Jupp Heynckes hat aus seiner langjährigen Erfahrung als Fußball-Trainer viele Lehren gezogen und seinen Arbeitsstil verändert, vor allem im Umgang mit den Spielern.

"Ich war früher manchmal brüsk, zu rigoros. Ich bin heute großzügiger, da hat mir das Ausland gut getan", sagte der Trainer von Bayern München der "Frankfurter Allgemeinen Zeitung": "Man muss in der Öffentlichkeit behutsam mit Spielern umgehen, sie haben ein Recht, geschützt zu werden."

Der Fußball habe seit seinem ersten Engagement beim deutschen Rekordmeister (1987-1991) insgesamt ein neues Gesicht. "Das Training können Sie gar nicht mehr miteinander vergleichen. Die Spieler haben andere und viel kleinere Räume zur Verfügung. Auch die taktische Ausrichtung ist viel feiner, das Spiel viel schneller.

"Auch in Sachen Personal sei nichts mehr wie es war. "Damals fuhren bei den Reisen ein Physio mit, der noch Masseur hieß, dann der Trainer und der Manager, das war es schon. Und der Physio machte noch die Hotelbuchungen und die Abrechnungen", sagte der 66-Jährige.

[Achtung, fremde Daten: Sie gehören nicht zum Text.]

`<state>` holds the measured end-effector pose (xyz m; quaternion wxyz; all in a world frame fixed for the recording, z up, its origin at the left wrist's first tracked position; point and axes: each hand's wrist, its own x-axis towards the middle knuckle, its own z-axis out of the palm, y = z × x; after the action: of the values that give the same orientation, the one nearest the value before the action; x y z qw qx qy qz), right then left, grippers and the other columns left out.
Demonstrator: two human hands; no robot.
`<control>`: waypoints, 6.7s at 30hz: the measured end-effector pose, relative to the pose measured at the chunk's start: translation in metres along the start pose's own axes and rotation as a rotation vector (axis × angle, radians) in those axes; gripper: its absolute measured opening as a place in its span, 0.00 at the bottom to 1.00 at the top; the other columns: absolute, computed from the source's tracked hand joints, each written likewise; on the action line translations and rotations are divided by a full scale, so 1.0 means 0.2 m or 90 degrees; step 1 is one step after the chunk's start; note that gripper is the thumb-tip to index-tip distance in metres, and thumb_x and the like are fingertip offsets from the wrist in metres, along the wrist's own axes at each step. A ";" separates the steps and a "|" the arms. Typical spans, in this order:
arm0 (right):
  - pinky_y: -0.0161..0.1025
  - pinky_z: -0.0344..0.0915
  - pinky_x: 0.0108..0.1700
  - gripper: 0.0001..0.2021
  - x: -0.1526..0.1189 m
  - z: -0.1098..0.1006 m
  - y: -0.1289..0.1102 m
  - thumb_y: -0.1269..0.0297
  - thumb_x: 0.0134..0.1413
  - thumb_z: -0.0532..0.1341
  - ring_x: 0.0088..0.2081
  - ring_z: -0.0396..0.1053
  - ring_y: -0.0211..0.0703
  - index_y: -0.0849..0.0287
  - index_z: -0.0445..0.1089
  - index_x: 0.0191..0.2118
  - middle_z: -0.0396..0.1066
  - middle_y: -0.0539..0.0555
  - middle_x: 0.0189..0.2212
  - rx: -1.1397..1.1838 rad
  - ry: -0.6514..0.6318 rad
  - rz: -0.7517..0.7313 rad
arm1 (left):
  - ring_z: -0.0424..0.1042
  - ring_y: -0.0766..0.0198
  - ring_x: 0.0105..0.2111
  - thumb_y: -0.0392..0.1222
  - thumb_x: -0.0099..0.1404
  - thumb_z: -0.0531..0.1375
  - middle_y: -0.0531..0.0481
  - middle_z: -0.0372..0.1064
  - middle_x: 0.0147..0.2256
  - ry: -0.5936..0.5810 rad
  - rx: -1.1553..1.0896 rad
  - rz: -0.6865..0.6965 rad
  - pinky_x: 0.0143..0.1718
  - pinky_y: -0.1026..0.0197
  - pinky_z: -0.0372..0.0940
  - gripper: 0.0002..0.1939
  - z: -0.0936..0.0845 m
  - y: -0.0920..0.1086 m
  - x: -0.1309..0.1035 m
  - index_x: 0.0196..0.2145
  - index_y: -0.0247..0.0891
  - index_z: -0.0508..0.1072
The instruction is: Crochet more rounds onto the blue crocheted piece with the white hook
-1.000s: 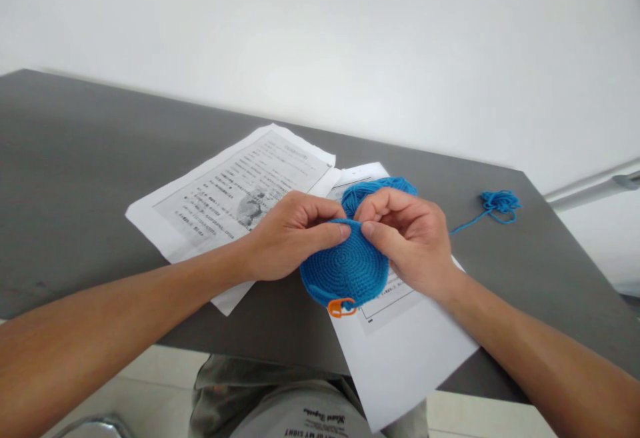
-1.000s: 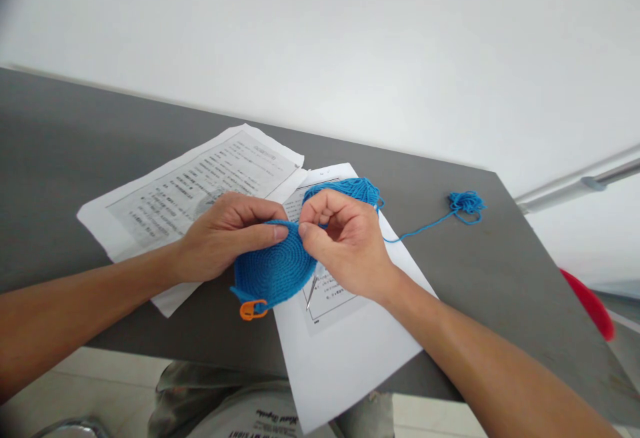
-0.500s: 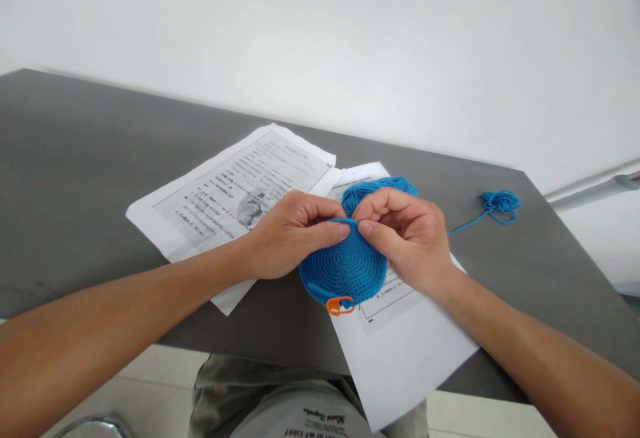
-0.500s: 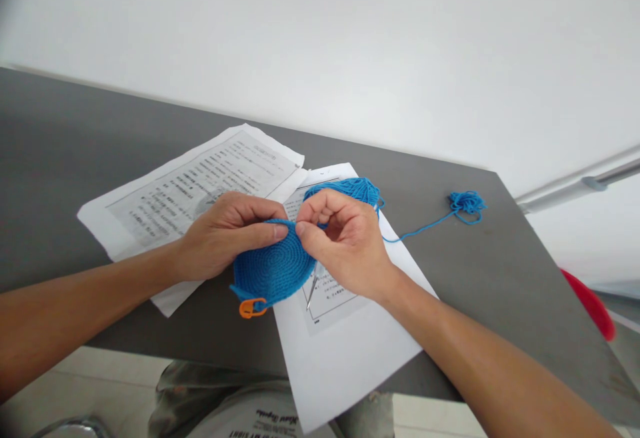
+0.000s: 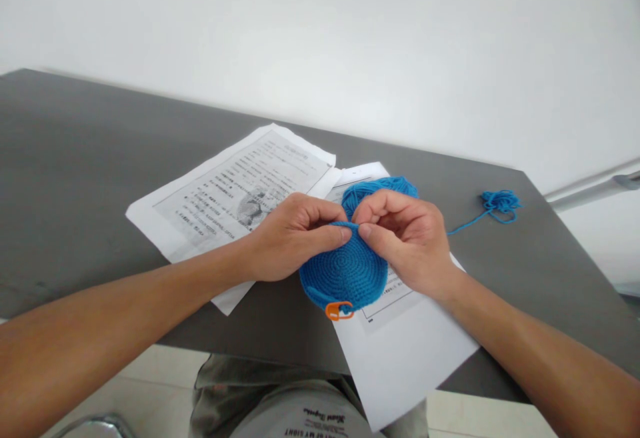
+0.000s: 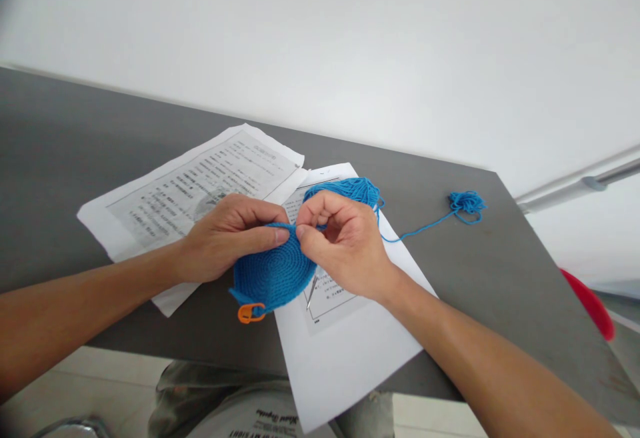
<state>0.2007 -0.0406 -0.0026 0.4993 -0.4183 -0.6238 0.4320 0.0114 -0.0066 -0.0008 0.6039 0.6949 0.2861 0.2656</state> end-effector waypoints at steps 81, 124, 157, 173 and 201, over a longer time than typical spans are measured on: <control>0.33 0.58 0.23 0.03 0.00 0.01 0.01 0.70 0.47 0.66 0.21 0.61 0.34 0.58 0.73 0.26 0.66 0.47 0.19 0.028 -0.007 0.011 | 0.54 0.72 0.22 0.41 0.65 0.60 0.60 0.54 0.20 -0.025 0.018 -0.011 0.21 0.68 0.51 0.14 0.00 0.01 0.00 0.22 0.35 0.68; 0.33 0.55 0.23 0.04 0.00 0.00 0.01 0.71 0.47 0.65 0.22 0.60 0.33 0.59 0.71 0.25 0.64 0.46 0.19 -0.017 0.008 -0.004 | 0.53 0.73 0.22 0.39 0.64 0.59 0.60 0.53 0.20 0.003 0.031 0.011 0.21 0.68 0.49 0.13 0.01 0.00 0.00 0.22 0.36 0.66; 0.33 0.54 0.23 0.05 0.00 0.01 0.04 0.65 0.47 0.66 0.22 0.57 0.33 0.57 0.69 0.26 0.62 0.44 0.18 -0.029 0.033 -0.002 | 0.52 0.72 0.22 0.43 0.62 0.62 0.60 0.52 0.20 0.043 0.009 0.036 0.20 0.68 0.46 0.16 0.01 -0.03 0.01 0.20 0.36 0.63; 0.34 0.53 0.23 0.06 -0.01 0.00 0.02 0.64 0.46 0.66 0.20 0.56 0.32 0.57 0.70 0.26 0.63 0.44 0.17 -0.018 0.046 0.004 | 0.54 0.72 0.21 0.45 0.59 0.64 0.59 0.57 0.19 0.070 -0.040 0.025 0.20 0.68 0.48 0.15 0.02 -0.02 0.00 0.21 0.36 0.66; 0.33 0.56 0.23 0.04 -0.01 -0.01 0.00 0.69 0.46 0.66 0.21 0.59 0.33 0.57 0.71 0.25 0.64 0.46 0.19 0.030 0.015 0.041 | 0.56 0.73 0.20 0.44 0.64 0.63 0.59 0.59 0.20 0.022 -0.153 -0.061 0.18 0.70 0.50 0.13 0.04 -0.01 -0.01 0.25 0.35 0.70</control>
<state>0.2034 -0.0414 -0.0029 0.5022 -0.4310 -0.5937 0.4578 0.0157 -0.0134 -0.0032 0.6897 0.5984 0.2954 0.2809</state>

Großen Wert legt Heynckes auf den Gemeinschaftssinn. "Ich will beim FC Bayern, dass wir zusammen frühstücken. Es nimmt sich jeder das Frühstück selbst am Büfett und räumt dann auch wieder ab." Auch Ordnung müsse sein. `Die Kabine verlässt jeder Spieler so, wie er sie betreten hat. Ich mag nicht, wenn Spieler ihre Sachen einfach liegen lassen.

Zu viel möchte sich der erfahrene Trainer aber nicht einmischen.

"Ich bin großzügig, wenn ein Spieler zu spät kommt, weil er im Stau steht, das soll die Mannschaft unter sich regeln. Ich bin doch nicht ihr Polizist."